El mundo humano actual está colmado de apariencias. Se dice, se anuncia y no se hace. Se vive la crisis de la transparencia. Esto último en y a toda escala.

Carlos Poblete Ávila

Profesor de Estado

29/09/2020. El mundo conductual humano ha de ser objeto de un permanente observatorio.

Los miles de millones de seres humanos que habitamos este maltratado planeta, de forma periódica tenemos innumerables conductas. Estamos hechos de actitudes, así como de palabras.

Todo acto humano responde a causas, a motivaciones razonables o no.

Cada día decimos y actuamos. Algunas veces se expresan conductas muy nobles. El decir y el actuar de cada cual en momentos nos parece de gran valor humano, social y ético.

Pero existen los quiebres, el desvanecimiento, la fragilidad, lo efímero  de las positivas  conductas… No todo en la vida suele ser lineal, rectilíneo. No todo es bondad por ejemplo.

Existen las bondades sospechosas. Estas últimas muchas veces obedecen a propósitos interesados no abiertamente declarados, o  a una suerte de intentar reparar daños u ofensas de diversa naturaleza causados de buena o mala fe. Son los llamados actos compensatorios.

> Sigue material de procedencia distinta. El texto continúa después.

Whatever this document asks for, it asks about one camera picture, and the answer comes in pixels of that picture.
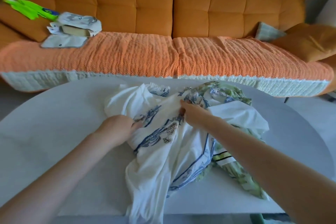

El mundo humano actual está colmado de apariencias. Se dice, se anuncia y no se hace. Se vive la crisis de la transparencia. Esto último en y a toda escala. Hay que parecer y no ser. Las llamadas instituciones… actualmente tan desprestigiadas en el país y en el orbe están conformadas por personas, por seres humanos, son éstos quienes las hacen.

Se explica… -también se justifica- que todo lo que hacemos y nos pasa obedece a los sistemas de vida instalados, a los esquemas y prácticas de moralidad creados e impuestos por siglos, por no decir milenios.

Al final en los hechos, la especie humana es presa de un encierro, de un inmenso círculo vicioso del que no puede escapar o salir.

Se habla de una sociedad deslumbrada de “modernidad”…de “progreso”…de “desarrollo”, pero…si se observa a esta misma sociedad instalada en el observatorio crítico, se concluirá con pesar que lo que existe es un mundo humano mental, espiritual, material y hasta fisiológicamente afectado por las más diversas patologías; seres humanos  intoxicados en extremo.

La sociedad humana aparece descompensada, absolutamente contrahecha.

Se puede y se debe romper el mencionado círculo vicioso de dominación impuesto, porque el sistema que lo ha instalado “urbi et orbi” tiene en su esencia un frágil sustento. Es asunto de observar. Se puede y se debe construir un mundo mejor.